The sculptures not only require a lot for work, they also are expensive. The bigger sculptures are built onto stainless-steel frames that may cost $20,000 each. Shipping the sculptures across the country on three flatbed trucks alone may cost $50,000.
“So, when The Florida Aquarium leases the exhibit, it gives us our operating costs and helps us keep going.”
Germann said The Aquarium is “honored” the Vinik Family Foundation made Washed Ashore possible with a $250,000 donation.
“Jeff and Penny Vinik always are world class with whom they associate and this is the kind of exhibit that is near and dear to their hearts. Telling stories through compelling art.”
He noted that Jeff Vinik, the owner of the Tampa Bay Lightning hockey team, is emphasizing environmental sustainability at his Water Street Tampa development near The Aquarium. Penny Vinik is a champion of public art who has sought to make to make fun, cultural activities accessible to families of all incomes.
Germann said it is by design that one of the most striking sculptures, the large parrotfish, is located outside The Aquarium’s entrance, so people can enjoy it “whether you come through our doors or not.”
He said, “It was a huge hit with people before we had to close and the feedback we’re getting from guests now is great. It’s fun, intriguing and colorful but people also are impressed by the learning part, seeing plastic pollution depicted that way.”
He said watching passersby encounter the parrotfish is revealing.
“I have not seen one person walking by the parrot fish who hasn’t stopped to take a selfie.

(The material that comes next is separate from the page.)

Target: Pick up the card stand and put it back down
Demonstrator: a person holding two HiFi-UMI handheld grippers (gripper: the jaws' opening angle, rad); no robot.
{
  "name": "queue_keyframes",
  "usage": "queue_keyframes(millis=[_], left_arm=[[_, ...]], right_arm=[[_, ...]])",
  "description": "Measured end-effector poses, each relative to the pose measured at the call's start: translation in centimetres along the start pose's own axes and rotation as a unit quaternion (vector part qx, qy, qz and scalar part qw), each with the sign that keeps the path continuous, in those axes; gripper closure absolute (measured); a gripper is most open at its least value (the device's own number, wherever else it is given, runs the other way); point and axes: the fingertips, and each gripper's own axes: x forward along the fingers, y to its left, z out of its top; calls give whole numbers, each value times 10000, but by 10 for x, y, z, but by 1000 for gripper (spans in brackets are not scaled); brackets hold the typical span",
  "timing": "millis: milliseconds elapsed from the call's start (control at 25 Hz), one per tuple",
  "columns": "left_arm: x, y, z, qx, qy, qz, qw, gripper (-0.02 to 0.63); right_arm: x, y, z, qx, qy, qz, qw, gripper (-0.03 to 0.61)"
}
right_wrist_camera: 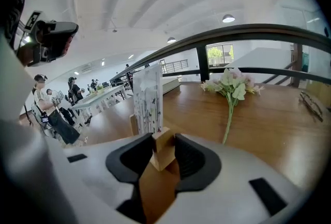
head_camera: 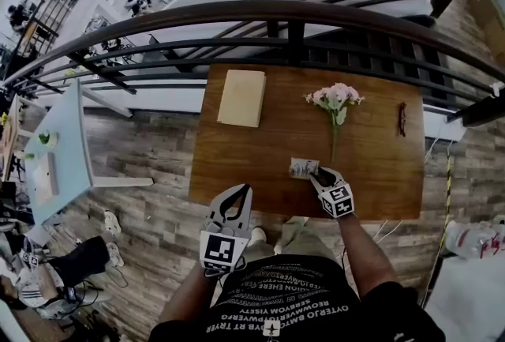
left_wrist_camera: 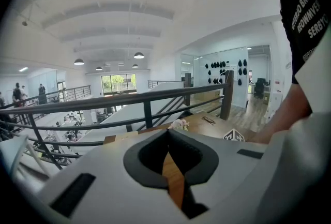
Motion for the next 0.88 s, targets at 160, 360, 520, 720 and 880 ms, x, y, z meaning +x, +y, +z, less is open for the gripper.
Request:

It’s amazing to see the effects of the whole exhibit, its interaction with people, the energy and excitement it generates. People are not expecting to see trash turn into art in such a dynamic way.”
Such observations encourage Pozzi. Despite encountering an endless stream of pollution, she remains optimistic. Pozzi hopes Washed Ashore will not only increase concern about plastic threat, but will inspire creative responses.
“I think we’ve stopped teaching children to be resourceful. I hope this helps them see there are other ways of looking at things. I really feel what will get us out of our environmental issues is resourceful young people with new ideas. We need that kind of thinking.”